» **TASK GOAL**
In the copy you make, include no pictures, and transcribe every record exactly.

Items listed in a dataset:
++++++++

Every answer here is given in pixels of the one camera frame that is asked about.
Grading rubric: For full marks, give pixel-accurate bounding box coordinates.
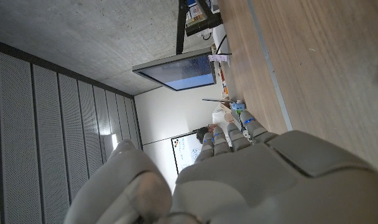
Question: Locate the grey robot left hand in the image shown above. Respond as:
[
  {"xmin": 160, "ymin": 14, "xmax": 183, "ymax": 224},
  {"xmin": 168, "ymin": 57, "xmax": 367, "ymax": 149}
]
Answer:
[{"xmin": 63, "ymin": 110, "xmax": 378, "ymax": 224}]

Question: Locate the blue toy figure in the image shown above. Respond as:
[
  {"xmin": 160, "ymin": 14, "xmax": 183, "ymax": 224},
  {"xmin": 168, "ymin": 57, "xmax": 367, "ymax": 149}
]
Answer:
[{"xmin": 231, "ymin": 100, "xmax": 246, "ymax": 114}]

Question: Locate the seated person white t-shirt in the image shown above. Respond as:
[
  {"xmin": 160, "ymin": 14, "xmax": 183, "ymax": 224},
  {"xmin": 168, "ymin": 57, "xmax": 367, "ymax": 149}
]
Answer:
[{"xmin": 196, "ymin": 104, "xmax": 239, "ymax": 147}]

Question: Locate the black framed whiteboard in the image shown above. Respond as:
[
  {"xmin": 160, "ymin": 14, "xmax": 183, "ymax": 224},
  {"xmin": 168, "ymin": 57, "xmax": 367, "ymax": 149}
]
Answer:
[{"xmin": 171, "ymin": 132, "xmax": 205, "ymax": 175}]

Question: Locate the grey laptop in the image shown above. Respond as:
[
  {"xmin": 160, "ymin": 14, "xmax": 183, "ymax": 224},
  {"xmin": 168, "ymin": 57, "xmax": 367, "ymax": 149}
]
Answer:
[{"xmin": 202, "ymin": 96, "xmax": 236, "ymax": 105}]

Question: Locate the black computer monitor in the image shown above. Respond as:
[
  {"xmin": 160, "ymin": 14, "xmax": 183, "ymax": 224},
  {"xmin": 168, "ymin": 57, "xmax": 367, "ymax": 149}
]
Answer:
[{"xmin": 132, "ymin": 46, "xmax": 217, "ymax": 92}]

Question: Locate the flat white box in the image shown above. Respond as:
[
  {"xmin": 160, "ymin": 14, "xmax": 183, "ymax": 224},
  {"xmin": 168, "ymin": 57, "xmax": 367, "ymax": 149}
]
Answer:
[{"xmin": 212, "ymin": 24, "xmax": 231, "ymax": 56}]

++++++++

» **ANSWER TO THE EXERCISE**
Every answer here is given in pixels of the one camera frame that is asked about.
Grading rubric: For full marks, give pixel-accurate bounding box coordinates.
Question: Locate the grey robot left hand in the image shown above. Respond as:
[
  {"xmin": 160, "ymin": 14, "xmax": 183, "ymax": 224},
  {"xmin": 168, "ymin": 57, "xmax": 367, "ymax": 149}
]
Answer:
[{"xmin": 63, "ymin": 110, "xmax": 378, "ymax": 224}]

Question: Locate the blue toy figure in the image shown above. Respond as:
[
  {"xmin": 160, "ymin": 14, "xmax": 183, "ymax": 224},
  {"xmin": 168, "ymin": 57, "xmax": 367, "ymax": 149}
]
Answer:
[{"xmin": 231, "ymin": 100, "xmax": 246, "ymax": 114}]

Question: Locate the seated person white t-shirt in the image shown above. Respond as:
[
  {"xmin": 160, "ymin": 14, "xmax": 183, "ymax": 224},
  {"xmin": 168, "ymin": 57, "xmax": 367, "ymax": 149}
]
Answer:
[{"xmin": 196, "ymin": 104, "xmax": 239, "ymax": 147}]

Question: Locate the black framed whiteboard in the image shown above. Respond as:
[
  {"xmin": 160, "ymin": 14, "xmax": 183, "ymax": 224},
  {"xmin": 168, "ymin": 57, "xmax": 367, "ymax": 149}
]
Answer:
[{"xmin": 171, "ymin": 132, "xmax": 205, "ymax": 175}]

Question: Locate the grey laptop in the image shown above. Respond as:
[
  {"xmin": 160, "ymin": 14, "xmax": 183, "ymax": 224},
  {"xmin": 168, "ymin": 57, "xmax": 367, "ymax": 149}
]
Answer:
[{"xmin": 202, "ymin": 96, "xmax": 236, "ymax": 105}]

Question: Locate the black computer monitor in the image shown above. Respond as:
[
  {"xmin": 160, "ymin": 14, "xmax": 183, "ymax": 224},
  {"xmin": 168, "ymin": 57, "xmax": 367, "ymax": 149}
]
Answer:
[{"xmin": 132, "ymin": 46, "xmax": 217, "ymax": 92}]

Question: Locate the flat white box in the image shown above. Respond as:
[
  {"xmin": 160, "ymin": 14, "xmax": 183, "ymax": 224},
  {"xmin": 168, "ymin": 57, "xmax": 367, "ymax": 149}
]
Answer:
[{"xmin": 212, "ymin": 24, "xmax": 231, "ymax": 56}]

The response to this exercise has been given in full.